● **Collected data**
=== Begin Enclosure ===

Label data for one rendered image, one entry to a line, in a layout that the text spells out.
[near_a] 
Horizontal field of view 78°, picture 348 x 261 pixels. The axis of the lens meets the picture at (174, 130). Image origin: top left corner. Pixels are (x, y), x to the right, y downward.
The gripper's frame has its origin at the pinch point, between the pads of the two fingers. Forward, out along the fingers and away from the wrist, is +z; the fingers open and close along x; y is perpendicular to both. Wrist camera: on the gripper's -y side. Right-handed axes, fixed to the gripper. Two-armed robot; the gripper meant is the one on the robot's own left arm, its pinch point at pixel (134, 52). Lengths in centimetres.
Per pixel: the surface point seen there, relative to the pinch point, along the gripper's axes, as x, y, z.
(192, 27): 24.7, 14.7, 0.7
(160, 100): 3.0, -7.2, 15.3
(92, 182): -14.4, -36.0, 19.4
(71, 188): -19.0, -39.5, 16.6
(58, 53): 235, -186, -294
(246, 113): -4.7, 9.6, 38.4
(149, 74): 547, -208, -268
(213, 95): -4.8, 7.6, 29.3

=== End Enclosure ===
=== Begin Enclosure ===

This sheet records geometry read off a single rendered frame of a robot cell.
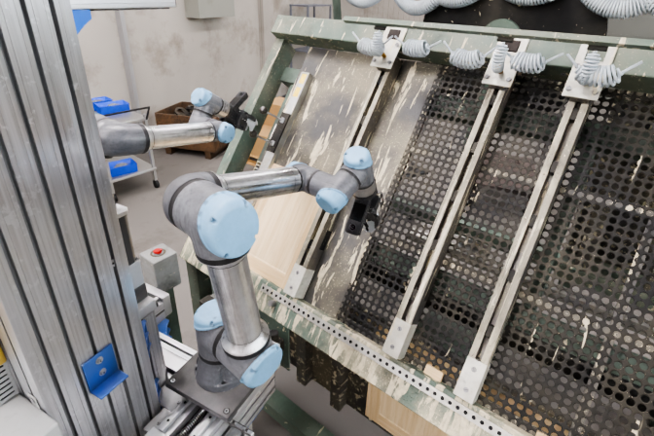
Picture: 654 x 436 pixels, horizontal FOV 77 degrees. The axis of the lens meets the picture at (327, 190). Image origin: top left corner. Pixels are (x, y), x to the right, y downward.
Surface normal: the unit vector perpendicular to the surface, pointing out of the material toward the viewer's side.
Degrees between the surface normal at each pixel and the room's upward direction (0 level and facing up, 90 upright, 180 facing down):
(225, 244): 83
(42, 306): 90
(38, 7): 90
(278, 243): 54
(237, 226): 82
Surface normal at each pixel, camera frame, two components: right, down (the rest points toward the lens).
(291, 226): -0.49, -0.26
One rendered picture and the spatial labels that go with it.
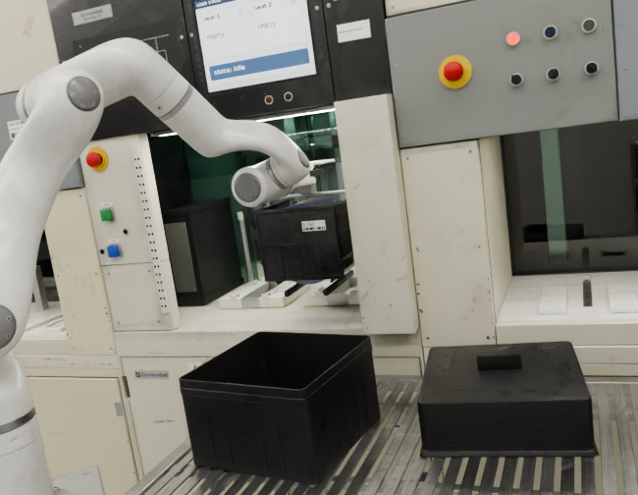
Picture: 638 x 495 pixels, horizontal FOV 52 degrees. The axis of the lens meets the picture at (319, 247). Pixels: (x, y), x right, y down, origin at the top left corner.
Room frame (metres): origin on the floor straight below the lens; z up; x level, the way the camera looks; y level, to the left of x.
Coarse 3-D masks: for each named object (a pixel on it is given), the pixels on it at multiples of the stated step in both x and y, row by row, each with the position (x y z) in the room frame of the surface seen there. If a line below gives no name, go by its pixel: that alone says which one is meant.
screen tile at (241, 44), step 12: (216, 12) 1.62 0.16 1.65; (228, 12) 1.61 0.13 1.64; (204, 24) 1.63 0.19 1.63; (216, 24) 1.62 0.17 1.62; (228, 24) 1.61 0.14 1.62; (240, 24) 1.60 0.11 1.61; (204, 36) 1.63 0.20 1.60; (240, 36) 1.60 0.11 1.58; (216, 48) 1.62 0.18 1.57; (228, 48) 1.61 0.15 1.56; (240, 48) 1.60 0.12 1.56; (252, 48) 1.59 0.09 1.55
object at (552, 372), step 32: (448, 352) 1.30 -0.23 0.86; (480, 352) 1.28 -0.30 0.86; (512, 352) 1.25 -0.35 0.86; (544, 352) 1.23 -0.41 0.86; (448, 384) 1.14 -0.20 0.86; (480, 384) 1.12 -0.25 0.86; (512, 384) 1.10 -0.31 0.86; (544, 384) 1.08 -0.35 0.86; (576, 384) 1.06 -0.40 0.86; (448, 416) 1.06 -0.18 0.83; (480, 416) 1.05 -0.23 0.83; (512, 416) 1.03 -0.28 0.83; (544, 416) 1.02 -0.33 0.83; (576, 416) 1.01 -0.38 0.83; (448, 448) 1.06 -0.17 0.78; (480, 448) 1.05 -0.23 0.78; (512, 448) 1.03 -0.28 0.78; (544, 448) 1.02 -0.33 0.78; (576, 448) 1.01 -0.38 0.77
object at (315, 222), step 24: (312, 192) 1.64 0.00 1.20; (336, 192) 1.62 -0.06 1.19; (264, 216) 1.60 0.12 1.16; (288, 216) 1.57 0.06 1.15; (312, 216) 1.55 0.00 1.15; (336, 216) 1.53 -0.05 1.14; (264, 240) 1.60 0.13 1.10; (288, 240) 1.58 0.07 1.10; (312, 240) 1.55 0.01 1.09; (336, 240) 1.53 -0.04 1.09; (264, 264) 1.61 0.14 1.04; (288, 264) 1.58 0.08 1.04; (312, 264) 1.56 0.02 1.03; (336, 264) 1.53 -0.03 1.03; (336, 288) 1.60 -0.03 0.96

=== End Enclosure ===
=== Begin Enclosure ===

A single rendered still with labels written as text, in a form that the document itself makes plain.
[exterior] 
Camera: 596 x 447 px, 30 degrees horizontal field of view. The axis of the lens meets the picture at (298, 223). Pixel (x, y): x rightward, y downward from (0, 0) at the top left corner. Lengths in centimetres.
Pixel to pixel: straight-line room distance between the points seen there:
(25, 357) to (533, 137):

=== End Enclosure ===

● **Exercise goal**
Each line of the data that holds "with" should be copied.

● **Worked solution**
One rendered picture and the spatial labels that go with it.
Coarse 3-D masks: for each named object (a pixel on it is given), the pixels on it at multiples of the stated step in both x and y, row by row, each with the position (x y z) in the room frame of the surface seen there. If a line below gives no name, go by its pixel: that alone says which one is meant.
A single rendered still with labels written as text, in a form that the document itself makes plain.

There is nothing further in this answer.